Movió las manos y con ellas las anchísimas mangas. Francisco tuvo la fugaz impresión de que iban a salirle algunos de los peces que recogió en el río. Habló de cristianos nuevos que deberían ser imitados con humildad por muchos viejos, como Juan de Ávila, Luis de León, Juan de la Cruz y Pablo Santamaría. Provienen de familias judías de rabinos. «En La Rioja, mi vicario era también cristiano nuevo. Me prestó mucha ayuda, aunque era un pecador insistente. Todos los días cometía una falta menor. ¡Todos los días! ¡Qué hombre! Yo le suplicaba y le reprendía y hasta amenazaba. Inútil. Llegué a pensar que pensé correctamente, que el Señor utilizaba a este vicario para demostrar que yo no era tan persuasivo como dicen por ahí.»
—Fray Bartolomé Delgado lo arrestará a usted —descerrajó Francisco.
—¿Por qué? —se asombró el fraile.
—Porque usted critica a los que persiguen cristianos nuevos. Usted defiende a los cristianos nuevos.
—Pero no a los herejes —levantó la voz y un destello marcial le iluminó la cara.
Se produjo un silencio incómodo.
—No a los herejes —repitió el fraile, bajando al tono habitual.
—¿Mi padre es hereje? —titubeó Felipa.
—No lo sé. Lo determinará el Tribunal del Santo Oficio.

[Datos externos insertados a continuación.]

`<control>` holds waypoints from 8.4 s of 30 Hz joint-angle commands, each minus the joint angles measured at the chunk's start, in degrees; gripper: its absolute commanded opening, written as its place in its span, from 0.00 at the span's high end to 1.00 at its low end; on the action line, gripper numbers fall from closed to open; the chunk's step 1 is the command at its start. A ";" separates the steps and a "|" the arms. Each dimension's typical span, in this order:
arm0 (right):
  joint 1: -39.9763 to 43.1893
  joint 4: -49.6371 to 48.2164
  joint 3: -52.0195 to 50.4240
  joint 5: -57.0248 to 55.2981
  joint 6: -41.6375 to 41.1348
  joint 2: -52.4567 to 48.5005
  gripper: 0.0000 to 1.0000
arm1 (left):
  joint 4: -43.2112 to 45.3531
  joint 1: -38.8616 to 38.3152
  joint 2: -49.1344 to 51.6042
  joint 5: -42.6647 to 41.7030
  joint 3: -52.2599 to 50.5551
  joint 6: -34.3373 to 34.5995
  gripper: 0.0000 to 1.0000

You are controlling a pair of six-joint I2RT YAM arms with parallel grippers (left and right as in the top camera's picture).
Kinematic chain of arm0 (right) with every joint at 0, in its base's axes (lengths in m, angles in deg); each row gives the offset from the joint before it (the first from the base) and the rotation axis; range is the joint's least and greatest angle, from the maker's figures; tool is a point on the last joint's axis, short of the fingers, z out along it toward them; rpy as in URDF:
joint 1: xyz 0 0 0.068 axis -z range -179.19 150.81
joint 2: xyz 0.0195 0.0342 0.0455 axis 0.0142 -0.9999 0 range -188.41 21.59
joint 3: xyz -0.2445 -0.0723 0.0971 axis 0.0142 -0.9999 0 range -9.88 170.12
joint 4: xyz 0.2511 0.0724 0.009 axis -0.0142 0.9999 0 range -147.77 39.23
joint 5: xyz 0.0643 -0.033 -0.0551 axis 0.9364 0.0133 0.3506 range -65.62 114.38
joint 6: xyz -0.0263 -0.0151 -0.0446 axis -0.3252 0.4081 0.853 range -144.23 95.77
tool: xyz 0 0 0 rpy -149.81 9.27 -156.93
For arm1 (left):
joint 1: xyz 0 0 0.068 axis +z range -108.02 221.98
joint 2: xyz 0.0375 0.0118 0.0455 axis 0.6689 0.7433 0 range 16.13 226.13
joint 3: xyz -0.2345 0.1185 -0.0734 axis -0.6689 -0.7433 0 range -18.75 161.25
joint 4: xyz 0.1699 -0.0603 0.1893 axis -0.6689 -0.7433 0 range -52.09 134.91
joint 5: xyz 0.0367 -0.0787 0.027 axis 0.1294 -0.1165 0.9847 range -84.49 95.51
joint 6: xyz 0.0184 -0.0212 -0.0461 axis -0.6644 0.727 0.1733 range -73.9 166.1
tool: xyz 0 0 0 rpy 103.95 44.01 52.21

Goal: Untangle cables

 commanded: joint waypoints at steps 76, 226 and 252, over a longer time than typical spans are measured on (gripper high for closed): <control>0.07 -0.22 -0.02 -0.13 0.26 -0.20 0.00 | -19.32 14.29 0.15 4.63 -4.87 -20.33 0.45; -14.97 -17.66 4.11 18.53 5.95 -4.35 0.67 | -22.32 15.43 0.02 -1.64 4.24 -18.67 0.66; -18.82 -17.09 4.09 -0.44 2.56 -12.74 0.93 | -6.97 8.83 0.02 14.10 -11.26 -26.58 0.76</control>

—Usted dijo que tenía un corazón noble.
—Lo dije. Pero la herejía es otra cosa. La herejía es un ataque a Dios y una alianza con el demonio. Es gravísima.
—Nos dijo que no tuviéramos vergüenza —intervino, medrosamente Isabel.
—Lo dije. No tengan vergüenza y sean fuertes para evitar la tentación. Si Diego Núñez da Silva ha pecado, lo sabremos. Puede arrepentirse. Si no cometió algo atroz, lo van a reconciliar.